Selective serotonin reuptake inhibitors (SSRIs) are the most commonly prescribed type of antidepressant medication on the marketplace. Unfortunately, the Food and Drug Administration has warned of an increased risk of birth defects in infants exposed to SSRIs in utero.
SSRI medications may increase the risk of a variety of birth defects, including “persistent pulmonary hypertension of the newborn” (PPHN), a serious heart condition. Personal injury lawsuits have been filed by families who believe that their child suffered complications due to exposure to SSRIs in the womb. Read more about these lawsuits at zoloftlawsuit-info.com.
While a defective product claim against the SSRI manufacturer can allow family members of an injured infant to recover full and fair compensation for damage caused by the birth defects, not every lawsuit is successful and not every mother or baby is eligible to make a claim.

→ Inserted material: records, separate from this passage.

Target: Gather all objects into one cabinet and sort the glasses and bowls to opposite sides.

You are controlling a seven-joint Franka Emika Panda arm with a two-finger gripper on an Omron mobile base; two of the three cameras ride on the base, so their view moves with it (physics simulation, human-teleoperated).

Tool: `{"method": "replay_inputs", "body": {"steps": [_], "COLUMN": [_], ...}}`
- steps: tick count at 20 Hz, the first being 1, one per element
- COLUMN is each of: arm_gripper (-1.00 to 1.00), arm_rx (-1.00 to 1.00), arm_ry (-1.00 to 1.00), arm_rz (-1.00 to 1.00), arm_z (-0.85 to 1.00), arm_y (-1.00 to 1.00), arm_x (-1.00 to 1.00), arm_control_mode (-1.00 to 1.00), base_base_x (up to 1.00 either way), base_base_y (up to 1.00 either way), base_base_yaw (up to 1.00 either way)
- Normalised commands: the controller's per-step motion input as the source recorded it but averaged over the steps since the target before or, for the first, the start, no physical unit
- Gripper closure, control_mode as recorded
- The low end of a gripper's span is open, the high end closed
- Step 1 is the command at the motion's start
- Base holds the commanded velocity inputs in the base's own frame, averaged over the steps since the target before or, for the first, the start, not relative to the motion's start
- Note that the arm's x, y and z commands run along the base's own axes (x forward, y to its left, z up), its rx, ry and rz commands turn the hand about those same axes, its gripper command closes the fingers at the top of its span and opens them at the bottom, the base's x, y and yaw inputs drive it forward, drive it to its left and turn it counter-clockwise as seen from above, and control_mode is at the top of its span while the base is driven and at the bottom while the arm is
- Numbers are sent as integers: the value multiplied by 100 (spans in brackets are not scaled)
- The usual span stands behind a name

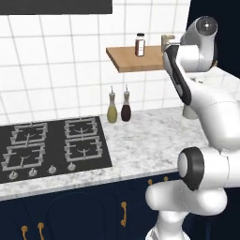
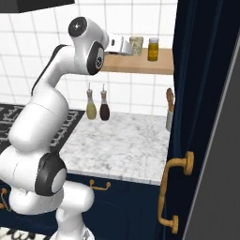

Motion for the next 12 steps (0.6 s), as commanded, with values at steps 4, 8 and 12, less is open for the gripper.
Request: {"method": "replay_inputs", "body": {"steps": [4, 8, 12], "arm_gripper": [-100, -100, -100], "arm_rx": [2, 2, 0], "arm_ry": [0, 0, 0], "arm_rz": [-2, 7, 11], "arm_z": [-2, 0, -3], "arm_y": [-4, -25, -24], "arm_x": [89, 70, 62], "arm_control_mode": [-100, -100, -100], "base_base_x": [0, 0, 0], "base_base_y": [0, 0, 0], "base_base_yaw": [0, 0, 0]}}
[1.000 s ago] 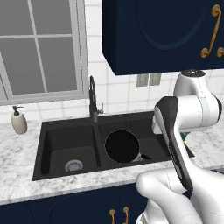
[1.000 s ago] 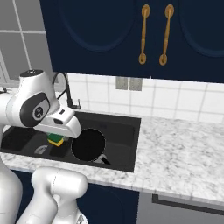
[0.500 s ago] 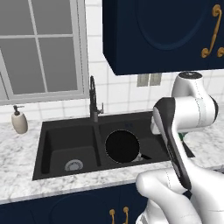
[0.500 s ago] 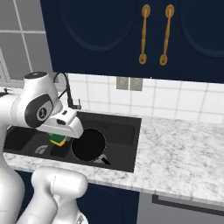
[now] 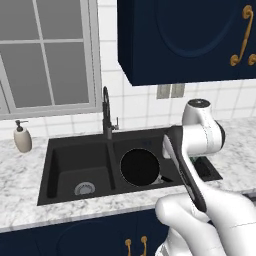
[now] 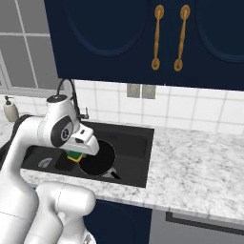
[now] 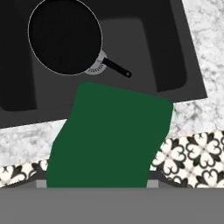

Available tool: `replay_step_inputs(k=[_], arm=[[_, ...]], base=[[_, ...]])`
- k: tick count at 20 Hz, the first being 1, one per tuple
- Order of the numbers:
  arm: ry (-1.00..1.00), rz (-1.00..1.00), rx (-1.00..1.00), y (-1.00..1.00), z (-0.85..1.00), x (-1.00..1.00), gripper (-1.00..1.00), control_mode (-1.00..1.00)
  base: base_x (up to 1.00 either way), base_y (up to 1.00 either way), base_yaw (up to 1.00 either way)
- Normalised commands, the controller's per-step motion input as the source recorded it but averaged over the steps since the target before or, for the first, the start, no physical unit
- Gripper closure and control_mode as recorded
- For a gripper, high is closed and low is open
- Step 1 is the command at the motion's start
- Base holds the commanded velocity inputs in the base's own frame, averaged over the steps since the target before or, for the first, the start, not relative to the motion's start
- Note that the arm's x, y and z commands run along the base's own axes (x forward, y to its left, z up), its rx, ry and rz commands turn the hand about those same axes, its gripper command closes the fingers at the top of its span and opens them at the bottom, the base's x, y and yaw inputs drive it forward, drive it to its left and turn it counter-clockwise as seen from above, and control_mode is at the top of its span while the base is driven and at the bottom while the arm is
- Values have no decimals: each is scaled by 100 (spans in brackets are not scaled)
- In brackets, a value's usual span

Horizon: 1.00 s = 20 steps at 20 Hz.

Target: Pick the pan and sponge and place them into the sink. Then turn on the water.

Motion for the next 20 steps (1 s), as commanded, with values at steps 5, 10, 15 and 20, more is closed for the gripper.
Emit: replay_step_inputs(k=[5,10,15,20], arm=[[0,0,1,0,-25,80,100,-100],[0,0,0,4,-54,63,100,-100],[-2,0,0,10,-75,28,100,-100],[-2,0,0,7,-40,24,100,-100]], base=[[0,0,0],[0,0,0],[0,0,0],[0,0,0]])
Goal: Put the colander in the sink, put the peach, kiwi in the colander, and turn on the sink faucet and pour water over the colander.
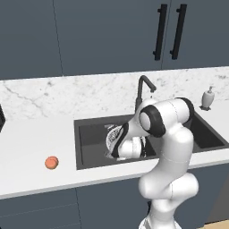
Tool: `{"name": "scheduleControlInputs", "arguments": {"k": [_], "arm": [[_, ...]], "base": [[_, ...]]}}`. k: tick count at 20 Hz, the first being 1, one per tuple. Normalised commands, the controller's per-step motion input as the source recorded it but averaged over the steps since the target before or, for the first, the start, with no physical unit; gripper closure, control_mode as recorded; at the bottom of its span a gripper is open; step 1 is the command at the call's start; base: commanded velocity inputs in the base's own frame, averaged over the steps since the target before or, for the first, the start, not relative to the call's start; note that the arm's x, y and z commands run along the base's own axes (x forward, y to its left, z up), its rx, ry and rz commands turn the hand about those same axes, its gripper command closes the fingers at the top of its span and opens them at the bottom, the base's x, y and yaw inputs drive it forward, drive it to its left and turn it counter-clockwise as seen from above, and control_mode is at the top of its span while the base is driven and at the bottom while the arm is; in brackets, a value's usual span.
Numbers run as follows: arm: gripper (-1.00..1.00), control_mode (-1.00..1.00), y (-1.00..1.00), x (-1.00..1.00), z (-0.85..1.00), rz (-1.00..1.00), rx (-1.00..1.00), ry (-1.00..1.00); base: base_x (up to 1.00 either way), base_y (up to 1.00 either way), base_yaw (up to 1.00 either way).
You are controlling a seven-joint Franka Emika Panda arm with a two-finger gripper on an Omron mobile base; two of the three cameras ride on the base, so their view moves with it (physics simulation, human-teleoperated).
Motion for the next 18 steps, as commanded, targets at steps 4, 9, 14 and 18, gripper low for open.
{"name": "scheduleControlInputs", "arguments": {"k": [4,9,14,18], "arm": [[1.00,-1.00,0.23,-0.31,-0.28,-0.20,0.09,0.27],[1.00,-1.00,0.66,-0.14,-0.33,-0.05,0.09,0.22],[1.00,-1.00,0.65,0.23,-0.58,-0.04,0.01,0.15],[-1.00,-1.00,0.35,0.30,-0.39,-0.01,0.02,0.09]], "base": [[0.00,0.00,0.00],[0.00,0.00,0.00],[0.00,0.00,0.00],[0.00,0.00,0.00]]}}
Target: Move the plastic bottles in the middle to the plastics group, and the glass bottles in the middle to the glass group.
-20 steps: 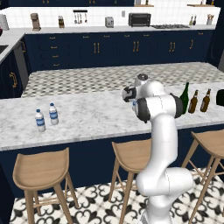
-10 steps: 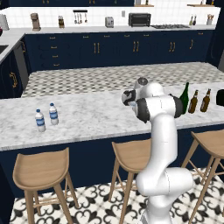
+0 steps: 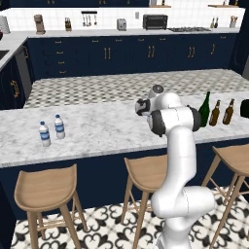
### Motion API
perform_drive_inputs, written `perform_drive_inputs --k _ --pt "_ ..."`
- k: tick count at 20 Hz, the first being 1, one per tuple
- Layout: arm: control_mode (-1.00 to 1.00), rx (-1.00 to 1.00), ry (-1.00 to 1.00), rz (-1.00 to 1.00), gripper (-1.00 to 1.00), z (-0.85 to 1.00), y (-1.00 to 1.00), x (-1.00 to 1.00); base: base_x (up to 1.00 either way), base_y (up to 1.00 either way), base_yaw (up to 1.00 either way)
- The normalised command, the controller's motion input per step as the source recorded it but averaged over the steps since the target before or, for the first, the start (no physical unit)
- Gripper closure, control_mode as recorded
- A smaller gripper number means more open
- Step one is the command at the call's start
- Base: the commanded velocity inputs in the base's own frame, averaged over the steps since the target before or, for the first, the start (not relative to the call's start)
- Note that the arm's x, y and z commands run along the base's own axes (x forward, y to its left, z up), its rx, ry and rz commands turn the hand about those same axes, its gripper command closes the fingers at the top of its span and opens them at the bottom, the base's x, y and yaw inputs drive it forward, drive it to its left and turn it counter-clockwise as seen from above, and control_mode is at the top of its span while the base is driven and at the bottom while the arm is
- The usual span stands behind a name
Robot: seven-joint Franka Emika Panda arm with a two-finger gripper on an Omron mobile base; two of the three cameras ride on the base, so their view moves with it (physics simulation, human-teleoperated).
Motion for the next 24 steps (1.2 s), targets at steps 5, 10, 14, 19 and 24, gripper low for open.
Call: perform_drive_inputs --k 5,10,14,19,24 --pt "-1.00 0.00 0.00 0.00 1.00 0.00 0.00 -0.02 0.00 0.00 0.00" --pt "-1.00 0.00 0.00 0.03 1.00 0.16 0.21 -0.35 0.00 0.00 0.00" --pt "-1.00 0.00 0.00 0.17 1.00 0.09 0.50 -0.63 0.00 0.00 0.00" --pt "-1.00 0.00 0.00 0.27 1.00 0.00 0.76 -0.56 0.00 0.00 0.00" --pt "-1.00 0.10 -0.02 0.25 1.00 0.07 0.36 -0.25 0.00 0.00 0.00"
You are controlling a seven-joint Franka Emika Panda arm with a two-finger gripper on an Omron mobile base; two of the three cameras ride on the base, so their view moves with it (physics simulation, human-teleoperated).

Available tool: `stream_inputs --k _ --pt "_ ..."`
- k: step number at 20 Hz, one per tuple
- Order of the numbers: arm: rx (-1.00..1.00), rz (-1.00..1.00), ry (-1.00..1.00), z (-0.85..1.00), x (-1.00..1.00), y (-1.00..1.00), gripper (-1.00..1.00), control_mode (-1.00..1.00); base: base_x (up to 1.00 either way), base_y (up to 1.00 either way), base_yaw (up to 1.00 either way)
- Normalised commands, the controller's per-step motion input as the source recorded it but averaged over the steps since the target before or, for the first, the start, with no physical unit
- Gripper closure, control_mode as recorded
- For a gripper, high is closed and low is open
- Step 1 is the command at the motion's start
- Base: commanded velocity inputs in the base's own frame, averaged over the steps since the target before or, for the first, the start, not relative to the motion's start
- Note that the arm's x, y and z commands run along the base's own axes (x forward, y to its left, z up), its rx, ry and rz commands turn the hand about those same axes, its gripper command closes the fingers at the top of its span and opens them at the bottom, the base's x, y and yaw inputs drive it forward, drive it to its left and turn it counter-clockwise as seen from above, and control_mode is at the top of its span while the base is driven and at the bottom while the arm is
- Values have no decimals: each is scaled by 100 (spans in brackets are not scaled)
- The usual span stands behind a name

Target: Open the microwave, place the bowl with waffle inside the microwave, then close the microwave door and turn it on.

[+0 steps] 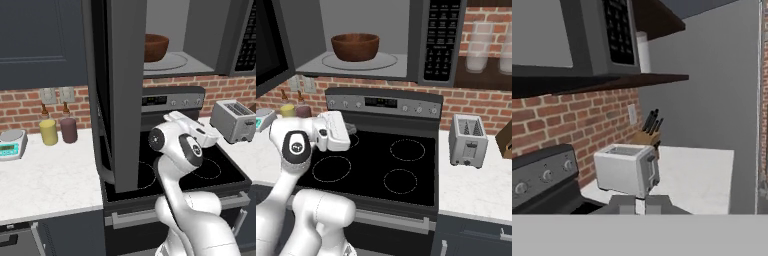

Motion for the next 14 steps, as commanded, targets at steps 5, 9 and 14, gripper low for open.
stream_inputs --k 5,9,14 --pt "0 0 -17 0 0 53 100 -100 0 0 0" --pt "0 0 -6 0 -8 77 100 -100 0 0 0" --pt "0 0 -1 0 -6 78 100 -100 0 0 0"
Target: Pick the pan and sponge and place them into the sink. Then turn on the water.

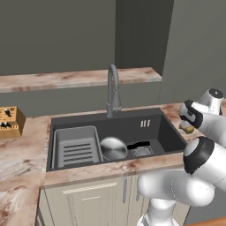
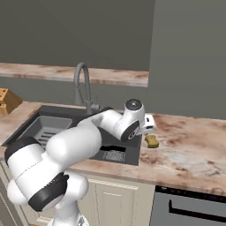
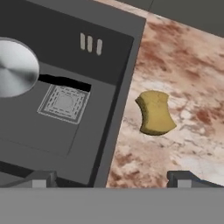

Who can File an SSRI Birth Defect Case?
A plaintiff making a claim against the manufacturer of an SSRI medication must demonstrate that the manufacturer breached some legal duty or failed to fulfill some obligation to the plaintiff. There are a number of different legal grounds plaintiffs can use in SSRI birth defect cases to argue the drug manufacturer is to blame. These include:
Strict liability rules say manufacturers of defective products and dangerous drugs can be held legally accountable even absent any negligence or wrongdoing, provided the medical drug or device causes unexpected harm when used as intended.
Negligent Design or Marketing:
Drug companies must be reasonably careful when they design, produce and market products. If the company makes an error in creating or producing the drug that results in a danger to patients, the drug manufacturer can be held liable.
Failure to Warn:
Drug companies have an obligation to alert patients to potential side effects and risks, so that patients can make an informed choice. If the SSRI manufacturer failed to inform patients that SSRIs increased the risk of birth defects, this can give rise to a case based on failure to warn.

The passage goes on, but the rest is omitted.